WHAT YOU NEED TO DO ::
In your answer, transcribe all of the data exactly.

+++

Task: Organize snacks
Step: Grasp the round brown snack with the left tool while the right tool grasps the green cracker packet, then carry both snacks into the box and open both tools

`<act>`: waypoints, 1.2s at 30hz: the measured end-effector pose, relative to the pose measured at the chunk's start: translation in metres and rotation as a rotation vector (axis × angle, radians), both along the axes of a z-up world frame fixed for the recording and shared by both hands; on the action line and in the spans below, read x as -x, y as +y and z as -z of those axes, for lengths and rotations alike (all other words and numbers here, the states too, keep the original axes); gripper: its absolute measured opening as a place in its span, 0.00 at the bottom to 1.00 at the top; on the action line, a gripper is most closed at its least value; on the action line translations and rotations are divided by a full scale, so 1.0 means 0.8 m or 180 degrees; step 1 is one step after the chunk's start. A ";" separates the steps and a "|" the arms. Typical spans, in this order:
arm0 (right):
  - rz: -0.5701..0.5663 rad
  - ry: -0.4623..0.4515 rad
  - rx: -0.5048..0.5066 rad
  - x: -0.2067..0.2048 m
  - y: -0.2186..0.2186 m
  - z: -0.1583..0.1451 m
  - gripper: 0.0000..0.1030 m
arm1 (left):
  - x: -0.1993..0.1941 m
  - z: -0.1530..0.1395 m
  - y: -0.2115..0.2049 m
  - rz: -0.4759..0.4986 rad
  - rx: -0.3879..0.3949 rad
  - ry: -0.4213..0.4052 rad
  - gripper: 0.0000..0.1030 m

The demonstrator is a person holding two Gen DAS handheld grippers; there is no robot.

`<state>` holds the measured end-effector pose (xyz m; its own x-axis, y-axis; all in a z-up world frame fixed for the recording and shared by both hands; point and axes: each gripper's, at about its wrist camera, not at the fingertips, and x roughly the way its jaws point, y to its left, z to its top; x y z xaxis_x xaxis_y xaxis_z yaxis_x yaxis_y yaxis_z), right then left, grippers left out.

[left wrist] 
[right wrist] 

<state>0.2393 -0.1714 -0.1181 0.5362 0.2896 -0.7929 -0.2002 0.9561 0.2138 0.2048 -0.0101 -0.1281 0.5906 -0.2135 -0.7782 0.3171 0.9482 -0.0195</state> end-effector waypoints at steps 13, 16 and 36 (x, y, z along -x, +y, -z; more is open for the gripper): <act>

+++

REPLY TO THE TASK ::
Task: Organize snacks
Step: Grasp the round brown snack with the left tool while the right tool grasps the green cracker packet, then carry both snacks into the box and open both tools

`<act>`: waypoints, 1.2s at 30hz: the measured end-effector pose, relative to the pose measured at the chunk's start: translation in metres and rotation as a rotation vector (axis × angle, radians), both along the axes of a z-up world frame fixed for the recording and shared by both hands; on the action line and in the spans below, read x as -x, y as +y and z as -z of those axes, for lengths and rotations alike (all other words and numbers here, the states too, keep the original axes); gripper: its absolute measured opening as a place in its span, 0.00 at the bottom to 1.00 at the top; on the action line, a gripper is most closed at its least value; on the action line translations and rotations are divided by a full scale, so 1.0 means 0.8 m or 180 degrees; step 1 is one step after the chunk's start. A ";" separates the steps and a "|" the arms. Typical spans, in this order:
arm0 (right):
  - rz: -0.5701..0.5663 rad
  - ry: -0.4623..0.4515 rad
  - rx: -0.5048..0.5066 rad
  - x: -0.2067..0.2048 m
  - y: -0.2186..0.2186 m
  - z: -0.1583..0.1451 m
  - gripper: 0.0000..0.1030 m
arm1 (left):
  - x: -0.1993..0.1941 m
  - z: -0.1530..0.1395 m
  - y: -0.2115..0.2049 m
  - rz: -0.4759..0.4986 rad
  - rx: -0.3879..0.3949 rad
  - ry: -0.4213..0.4052 rad
  - gripper: 0.0000..0.1030 m

The demonstrator is a person holding two Gen DAS handheld grippers; there is no robot.

`<state>` holds the measured end-effector pose (xyz m; its own x-axis, y-axis; all in a z-up world frame fixed for the recording and shared by both hands; point and axes: each gripper's, at about its wrist camera, not at the fingertips, and x roughly the way its jaws point, y to its left, z to its top; x y z xaxis_x xaxis_y xaxis_z yaxis_x yaxis_y yaxis_z), right then left, grippers left out.

[left wrist] 
[right wrist] 

<state>0.2393 -0.1714 -0.1181 0.5362 0.2896 -0.7929 -0.2002 0.9561 0.2138 0.2048 -0.0101 -0.1281 0.5906 -0.2135 -0.7782 0.3171 0.9482 -0.0195</state> end-effector waypoints at steps 13, 16 and 36 (x, y, z along -x, +y, -z; more is open for the gripper): <act>

This completes the answer.